# Rubbery turkey breast?



## stfron (Mar 30, 2008)

Good Morning Smokers!

I have a quick question, I hope someone has the answer for-  I'm preparing to smoke a turkey breast for a nice afternoon get together-

If I go low and slow, will it make the skin rubbery like on chicken?


----------



## glued2it (Mar 30, 2008)

Pretty much.
 Poultry really doesn't benifit from low and slow.

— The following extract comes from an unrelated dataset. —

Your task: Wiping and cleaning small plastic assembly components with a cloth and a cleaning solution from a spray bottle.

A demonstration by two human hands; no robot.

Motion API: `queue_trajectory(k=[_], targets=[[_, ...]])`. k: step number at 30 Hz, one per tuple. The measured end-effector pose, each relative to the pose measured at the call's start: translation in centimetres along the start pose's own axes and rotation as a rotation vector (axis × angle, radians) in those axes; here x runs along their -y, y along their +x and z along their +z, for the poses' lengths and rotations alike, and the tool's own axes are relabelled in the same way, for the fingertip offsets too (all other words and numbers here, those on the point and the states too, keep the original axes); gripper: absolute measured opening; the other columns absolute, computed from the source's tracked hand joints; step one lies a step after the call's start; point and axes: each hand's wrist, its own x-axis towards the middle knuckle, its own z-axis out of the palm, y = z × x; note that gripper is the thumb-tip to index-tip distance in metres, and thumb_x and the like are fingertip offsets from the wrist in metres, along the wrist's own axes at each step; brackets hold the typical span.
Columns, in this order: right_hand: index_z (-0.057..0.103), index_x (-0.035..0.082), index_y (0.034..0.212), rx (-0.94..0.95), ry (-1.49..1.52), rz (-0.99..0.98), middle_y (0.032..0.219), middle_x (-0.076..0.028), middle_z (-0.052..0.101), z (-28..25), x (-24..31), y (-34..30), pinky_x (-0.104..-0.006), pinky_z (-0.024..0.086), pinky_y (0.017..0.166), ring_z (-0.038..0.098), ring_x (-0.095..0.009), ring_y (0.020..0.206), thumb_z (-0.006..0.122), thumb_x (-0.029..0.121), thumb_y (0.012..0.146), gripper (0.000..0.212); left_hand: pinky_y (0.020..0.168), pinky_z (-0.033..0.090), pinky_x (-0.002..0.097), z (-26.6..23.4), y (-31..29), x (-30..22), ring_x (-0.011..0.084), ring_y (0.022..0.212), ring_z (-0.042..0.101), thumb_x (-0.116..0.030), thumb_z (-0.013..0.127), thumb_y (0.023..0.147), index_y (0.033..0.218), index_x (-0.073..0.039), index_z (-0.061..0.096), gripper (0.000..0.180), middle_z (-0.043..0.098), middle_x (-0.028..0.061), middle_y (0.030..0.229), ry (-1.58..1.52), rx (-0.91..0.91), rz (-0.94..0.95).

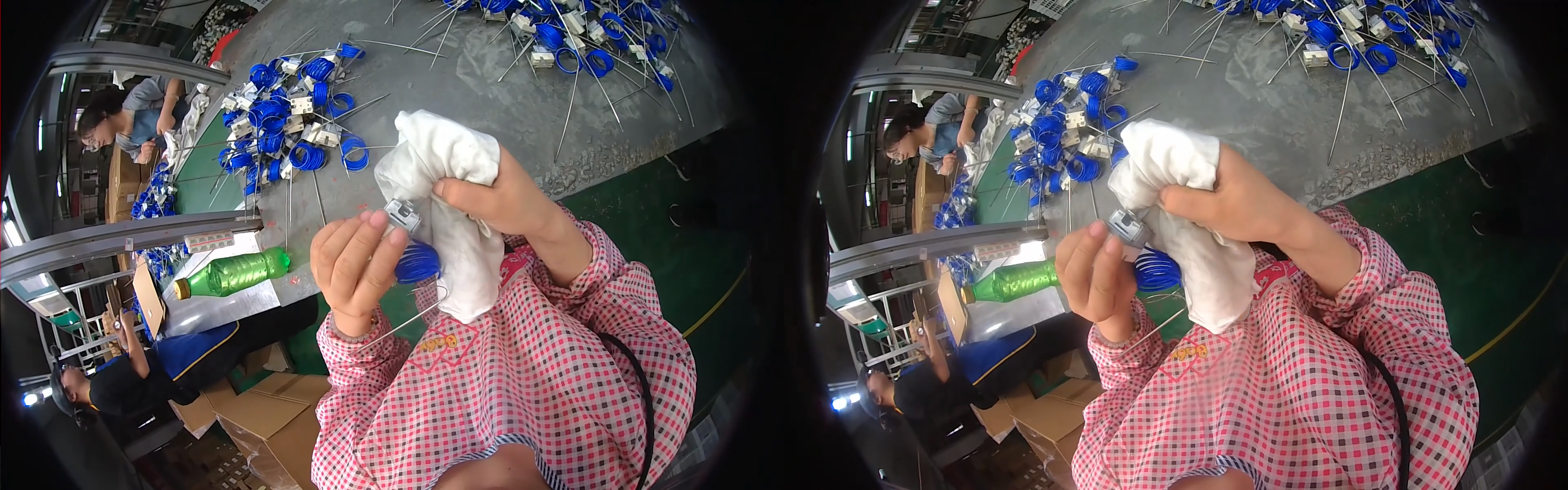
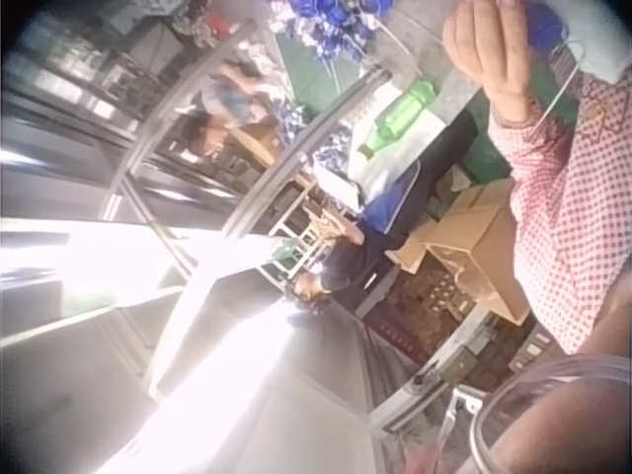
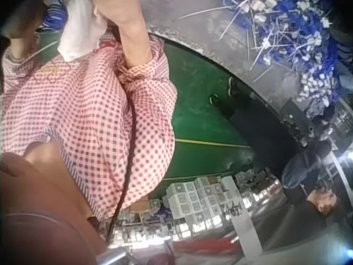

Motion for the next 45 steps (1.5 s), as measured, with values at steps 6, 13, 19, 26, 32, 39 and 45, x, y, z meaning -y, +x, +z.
queue_trajectory(k=[6, 13, 19, 26, 32, 39, 45], targets=[[0.039, -0.004, 0.119, -0.048, -0.121, 0.030, 0.103, -0.004, 0.052, 0.5, 0.1, -0.5, -0.0242, 0.038, 0.082, 0.047, -0.009, 0.093, 0.052, 0.000, 0.071, 0.050, 0.061, 0.046, 0.0294, 0.0, 0.5, -0.1, 0.0195, 0.076, 0.056, -0.003, 0.063, 0.063, 0.086, -0.011, 0.062, 0.024, 0.058, 0.0051, 0.092, -0.017, 0.038, -0.011], [0.040, -0.003, 0.118, -0.042, -0.188, -0.018, 0.101, -0.004, 0.053, -0.1, 0.1, -0.4, -0.0245, 0.038, 0.081, 0.048, -0.009, 0.092, 0.052, 0.000, 0.070, 0.049, 0.061, 0.046, 0.0302, 0.3, 0.7, -0.2, 0.0201, 0.076, 0.056, -0.002, 0.064, 0.062, 0.087, -0.010, 0.062, 0.026, 0.058, 0.0052, 0.091, -0.058, 0.035, -0.031], [0.046, -0.003, 0.112, -0.084, 0.254, 0.186, 0.096, -0.004, 0.056, -0.3, 0.4, -0.2, -0.0250, 0.041, 0.078, 0.052, -0.010, 0.088, 0.050, 0.000, 0.072, 0.041, 0.059, 0.046, 0.0312, -0.1, 0.4, -0.1, 0.0223, 0.075, 0.056, 0.002, 0.061, 0.062, 0.089, -0.008, 0.060, 0.028, 0.058, 0.0081, 0.092, -0.098, -0.059, -0.053], [0.043, -0.003, 0.116, -0.070, 0.073, -0.034, 0.101, -0.004, 0.054, 0.0, -0.1, -0.2, -0.0245, 0.040, 0.080, 0.050, -0.010, 0.092, 0.055, 0.003, 0.072, 0.046, 0.058, 0.045, 0.0309, -0.1, 0.7, 0.0, 0.0223, 0.074, 0.056, 0.002, 0.061, 0.062, 0.089, -0.008, 0.061, 0.029, 0.058, 0.0086, 0.092, -0.068, -0.031, -0.043], [0.039, -0.004, 0.119, -0.031, -0.105, -0.045, 0.106, -0.005, 0.052, -0.1, 0.1, 0.0, -0.0250, 0.037, 0.084, 0.047, -0.010, 0.096, 0.056, 0.001, 0.072, 0.051, 0.058, 0.045, 0.0316, 0.7, 1.0, 0.0, 0.0244, 0.073, 0.055, 0.006, 0.056, 0.062, 0.087, -0.004, 0.060, 0.028, 0.058, 0.0120, 0.091, -0.096, 0.023, -0.018], [0.037, -0.003, 0.120, -0.472, -0.144, -0.091, 0.109, -0.008, 0.051, -4.3, 0.5, 2.3, -0.0265, 0.040, 0.084, 0.049, -0.014, 0.100, 0.054, 0.005, 0.078, 0.045, 0.064, 0.045, 0.0328, 0.1, 1.3, 3.9, 0.0255, 0.077, 0.055, 0.007, 0.058, 0.064, 0.096, 0.000, 0.057, 0.033, 0.057, 0.0144, 0.094, 0.133, -0.076, -0.115], [0.026, 0.000, 0.127, -0.429, 0.486, -0.020, 0.124, -0.013, 0.039, -6.9, 2.5, 2.7, -0.0373, 0.033, 0.095, 0.041, -0.024, 0.114, 0.037, 0.030, 0.089, 0.049, 0.069, 0.043, 0.0297, 1.3, 6.7, 12.3, 0.0237, 0.082, 0.053, -0.003, 0.065, 0.064, 0.110, -0.001, 0.051, 0.048, 0.054, 0.0125, 0.098, 0.271, -0.184, -0.548]])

There are a few ways to crisp up the skin.
Search around and you'll find a few methods.


----------



## bbq bubba (Mar 30, 2008)

Smoke it at 325ish for crispier skin, brine first or probably gonna be fairly dry.


----------



## travcoman45 (Mar 30, 2008)

Hey Ron: For poultry (chix, turkey or whatever) I always brine, and on a whole bird or thick meat like breast, inject. After a nice overnight bath in the brine, I rinse, coat with rub and into the smoker at 275* to start, giver her some time to soak up the smoke, then up the temp to 325* or 350* to crisp the skin. Pull the meat when the thermo says 165* or so. 

I spritz my meat with a combination of: 
8 oz. Apple Cider
6 oz Water
4 oz Whiskey
2 oz Cider Vinegar

The spritz adds flavour, color and helps with the skin.  I will spritz about 1 every hour.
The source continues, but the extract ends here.